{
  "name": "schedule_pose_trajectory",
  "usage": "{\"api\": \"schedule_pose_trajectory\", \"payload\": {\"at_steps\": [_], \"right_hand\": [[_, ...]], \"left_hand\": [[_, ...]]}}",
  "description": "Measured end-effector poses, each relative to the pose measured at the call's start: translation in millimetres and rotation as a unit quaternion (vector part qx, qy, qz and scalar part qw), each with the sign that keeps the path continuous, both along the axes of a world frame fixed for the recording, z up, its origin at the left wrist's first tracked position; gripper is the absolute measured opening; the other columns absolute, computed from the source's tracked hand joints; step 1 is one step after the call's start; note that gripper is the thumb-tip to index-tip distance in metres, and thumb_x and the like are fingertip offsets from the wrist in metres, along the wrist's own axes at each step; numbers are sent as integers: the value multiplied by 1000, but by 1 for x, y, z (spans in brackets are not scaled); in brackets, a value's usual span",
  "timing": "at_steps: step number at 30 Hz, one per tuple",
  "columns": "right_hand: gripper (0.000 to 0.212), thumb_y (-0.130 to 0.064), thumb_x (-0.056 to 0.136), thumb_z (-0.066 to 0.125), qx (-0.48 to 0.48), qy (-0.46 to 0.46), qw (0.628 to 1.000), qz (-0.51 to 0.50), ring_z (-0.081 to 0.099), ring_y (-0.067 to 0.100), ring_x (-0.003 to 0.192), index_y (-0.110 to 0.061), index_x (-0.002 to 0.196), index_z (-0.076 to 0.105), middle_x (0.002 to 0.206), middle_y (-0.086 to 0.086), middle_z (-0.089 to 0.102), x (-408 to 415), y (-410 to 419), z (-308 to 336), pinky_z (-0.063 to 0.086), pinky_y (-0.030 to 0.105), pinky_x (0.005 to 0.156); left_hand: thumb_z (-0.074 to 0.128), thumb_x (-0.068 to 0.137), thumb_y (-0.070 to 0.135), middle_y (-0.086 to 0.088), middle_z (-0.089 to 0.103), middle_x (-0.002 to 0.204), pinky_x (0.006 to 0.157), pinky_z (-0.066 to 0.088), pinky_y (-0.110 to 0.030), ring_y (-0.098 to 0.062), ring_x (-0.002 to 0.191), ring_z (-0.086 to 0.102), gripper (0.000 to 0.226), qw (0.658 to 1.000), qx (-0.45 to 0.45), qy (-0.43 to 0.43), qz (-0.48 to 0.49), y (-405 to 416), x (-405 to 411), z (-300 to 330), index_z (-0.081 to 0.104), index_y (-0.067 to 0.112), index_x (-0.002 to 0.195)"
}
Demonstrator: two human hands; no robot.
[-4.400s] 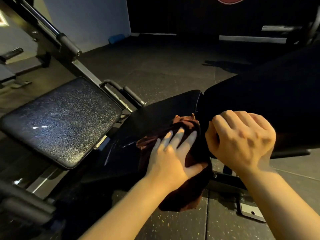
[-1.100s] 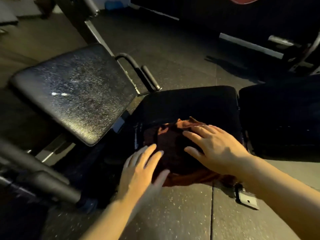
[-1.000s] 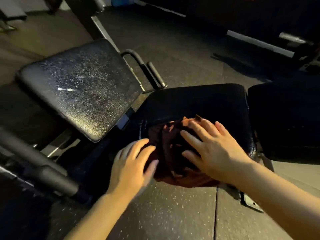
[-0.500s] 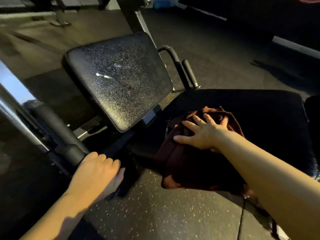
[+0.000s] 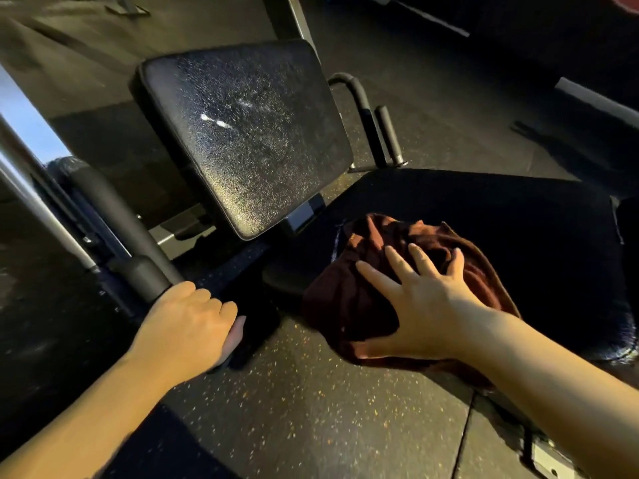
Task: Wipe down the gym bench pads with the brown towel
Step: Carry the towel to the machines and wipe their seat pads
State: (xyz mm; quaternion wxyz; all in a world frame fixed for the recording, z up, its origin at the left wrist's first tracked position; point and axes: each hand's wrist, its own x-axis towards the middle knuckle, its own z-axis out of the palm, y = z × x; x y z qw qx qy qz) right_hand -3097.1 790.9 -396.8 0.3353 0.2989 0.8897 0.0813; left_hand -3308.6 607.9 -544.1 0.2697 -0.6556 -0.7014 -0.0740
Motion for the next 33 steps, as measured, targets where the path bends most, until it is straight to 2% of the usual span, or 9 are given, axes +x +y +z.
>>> {"api": "schedule_pose_trajectory", "payload": {"at_steps": [4, 10, 15, 23, 28, 33], "right_hand": [[94, -72, 91, 39, 57, -1, 998, 6, -11, 42, 149, -33, 152, -20, 163, 12, -16, -6, -14, -12, 4, 77, 109], [85, -74, 92, 25, 53, 35, 998, -7, -8, 47, 148, -28, 155, -10, 163, 18, -12, -48, -27, -44, 1, 80, 104], [83, -75, 92, 20, 27, 40, 999, 5, -9, 49, 147, -29, 156, -7, 163, 18, -13, -95, -27, -73, 0, 82, 102], [87, -85, 84, 25, -26, 36, 999, 1, -13, 38, 149, -41, 155, -2, 165, 8, -10, -124, -14, -86, -3, 80, 105], [97, -93, 74, 25, -37, 17, 999, -34, -16, 30, 150, -47, 152, -9, 165, 2, -15, -99, -2, -62, -4, 73, 110], [101, -98, 61, 12, -25, -18, 992, -124, -18, 34, 149, -53, 149, -13, 163, 1, -20, -55, 8, -21, -2, 69, 114]], "left_hand": [[53, 92, 29, 1, 37, 43, 50, 32, -32, -21, 41, 39, 43, 999, 44, -4, -9, -1, 2, -4, 44, 18, 51], [57, 89, 23, 1, 43, 49, 49, 37, -33, -19, 46, 42, 36, 994, 103, -25, -34, -1, 3, -10, 53, 17, 54], [59, 84, 24, 0, 54, 57, 60, 35, -33, -20, 51, 50, 26, 986, 156, -34, -47, 5, 2, -13, 67, 14, 62], [53, 85, 25, -2, 57, 62, 64, 39, -35, -22, 54, 53, 26, 987, 150, -55, -33, 3, 3, -14, 70, 12, 69], [54, 86, 24, -2, 57, 63, 69, 42, -34, -23, 56, 55, 25, 985, 153, -73, -28, -1, 4, -16, 70, 12, 70], [54, 86, 21, -2, 54, 60, 71, 39, -34, -22, 55, 52, 26, 981, 172, -77, -35, -2, 5, -11, 67, 11, 66]]}}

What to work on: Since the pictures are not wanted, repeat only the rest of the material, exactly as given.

Response:
{
  "name": "schedule_pose_trajectory",
  "usage": "{\"api\": \"schedule_pose_trajectory\", \"payload\": {\"at_steps\": [_], \"right_hand\": [[_, ...]], \"left_hand\": [[_, ...]]}}",
  "description": "Measured end-effector poses, each relative to the pose measured at the call's start: translation in millimetres and rotation as a unit quaternion (vector part qx, qy, qz and scalar part qw), each with the sign that keeps the path continuous, both along the axes of a world frame fixed for the recording, z up, its origin at the left wrist's first tracked position; gripper is the absolute measured opening; the other columns absolute, computed from the source's tracked hand joints; step 1 is one step after the call's start; note that gripper is the thumb-tip to index-tip distance in metres, and thumb_x and the like are fingertip offsets from the wrist in metres, along the wrist's own axes at each step; numbers are sent as integers: the value multiplied by 1000, but by 1 for x, y, z (spans in brackets are not scaled); in brackets, a value's usual span",
  "timing": "at_steps: step number at 30 Hz, one per tuple",
  "columns": "right_hand: gripper (0.000 to 0.212), thumb_y (-0.130 to 0.064), thumb_x (-0.056 to 0.136), thumb_z (-0.066 to 0.125), qx (-0.48 to 0.48), qy (-0.46 to 0.46), qw (0.628 to 1.000), qz (-0.51 to 0.50), ring_z (-0.081 to 0.099), ring_y (-0.067 to 0.100), ring_x (-0.003 to 0.192), index_y (-0.110 to 0.061), index_x (-0.002 to 0.196), index_z (-0.076 to 0.105), middle_x (0.002 to 0.206), middle_y (-0.086 to 0.086), middle_z (-0.089 to 0.102), x (-408 to 415), y (-410 to 419), z (-308 to 336), pinky_z (-0.063 to 0.086), pinky_y (-0.030 to 0.105), pinky_x (0.005 to 0.156); left_hand: thumb_z (-0.074 to 0.128), thumb_x (-0.068 to 0.137), thumb_y (-0.070 to 0.135), middle_y (-0.086 to 0.088), middle_z (-0.089 to 0.103), middle_x (-0.002 to 0.204), pinky_x (0.006 to 0.157), pinky_z (-0.066 to 0.088), pinky_y (-0.110 to 0.030), ring_y (-0.098 to 0.062), ring_x (-0.002 to 0.191), ring_z (-0.086 to 0.102), gripper (0.000 to 0.226), qw (0.658 to 1.000), qx (-0.45 to 0.45), qy (-0.43 to 0.43), qz (-0.48 to 0.49), y (-405 to 416), x (-405 to 411), z (-300 to 330), index_z (-0.081 to 0.104), index_y (-0.067 to 0.112), index_x (-0.002 to 0.195)"
}
Demonstrator: two human hands; no robot.
[-4.400s] 
[-1.100s] 
[-1.000s] 
[-0.500s] 
[+0.000s] 
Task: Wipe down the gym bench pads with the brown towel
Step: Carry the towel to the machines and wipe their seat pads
State: (xyz mm; quaternion wxyz; all in a world frame fixed for the recording, z up, its origin at the left wrist's first tracked position; point and axes: each hand's wrist, its own x-axis towards the middle knuckle, its own z-axis out of the palm, y = z × x; x y z qw qx qy qz) right_hand -3097.1 790.9 -396.8 0.3353 0.2989 0.8897 0.0813; left_hand -3308.6 607.9 -544.1 0.2697 -0.6556 -0.7014 -0.0740
Motion for the next 33 steps, as measured, targets where the path bends most, until it is straight to 2% of the usual span, or 9 are given, axes +x +y +z.
>>> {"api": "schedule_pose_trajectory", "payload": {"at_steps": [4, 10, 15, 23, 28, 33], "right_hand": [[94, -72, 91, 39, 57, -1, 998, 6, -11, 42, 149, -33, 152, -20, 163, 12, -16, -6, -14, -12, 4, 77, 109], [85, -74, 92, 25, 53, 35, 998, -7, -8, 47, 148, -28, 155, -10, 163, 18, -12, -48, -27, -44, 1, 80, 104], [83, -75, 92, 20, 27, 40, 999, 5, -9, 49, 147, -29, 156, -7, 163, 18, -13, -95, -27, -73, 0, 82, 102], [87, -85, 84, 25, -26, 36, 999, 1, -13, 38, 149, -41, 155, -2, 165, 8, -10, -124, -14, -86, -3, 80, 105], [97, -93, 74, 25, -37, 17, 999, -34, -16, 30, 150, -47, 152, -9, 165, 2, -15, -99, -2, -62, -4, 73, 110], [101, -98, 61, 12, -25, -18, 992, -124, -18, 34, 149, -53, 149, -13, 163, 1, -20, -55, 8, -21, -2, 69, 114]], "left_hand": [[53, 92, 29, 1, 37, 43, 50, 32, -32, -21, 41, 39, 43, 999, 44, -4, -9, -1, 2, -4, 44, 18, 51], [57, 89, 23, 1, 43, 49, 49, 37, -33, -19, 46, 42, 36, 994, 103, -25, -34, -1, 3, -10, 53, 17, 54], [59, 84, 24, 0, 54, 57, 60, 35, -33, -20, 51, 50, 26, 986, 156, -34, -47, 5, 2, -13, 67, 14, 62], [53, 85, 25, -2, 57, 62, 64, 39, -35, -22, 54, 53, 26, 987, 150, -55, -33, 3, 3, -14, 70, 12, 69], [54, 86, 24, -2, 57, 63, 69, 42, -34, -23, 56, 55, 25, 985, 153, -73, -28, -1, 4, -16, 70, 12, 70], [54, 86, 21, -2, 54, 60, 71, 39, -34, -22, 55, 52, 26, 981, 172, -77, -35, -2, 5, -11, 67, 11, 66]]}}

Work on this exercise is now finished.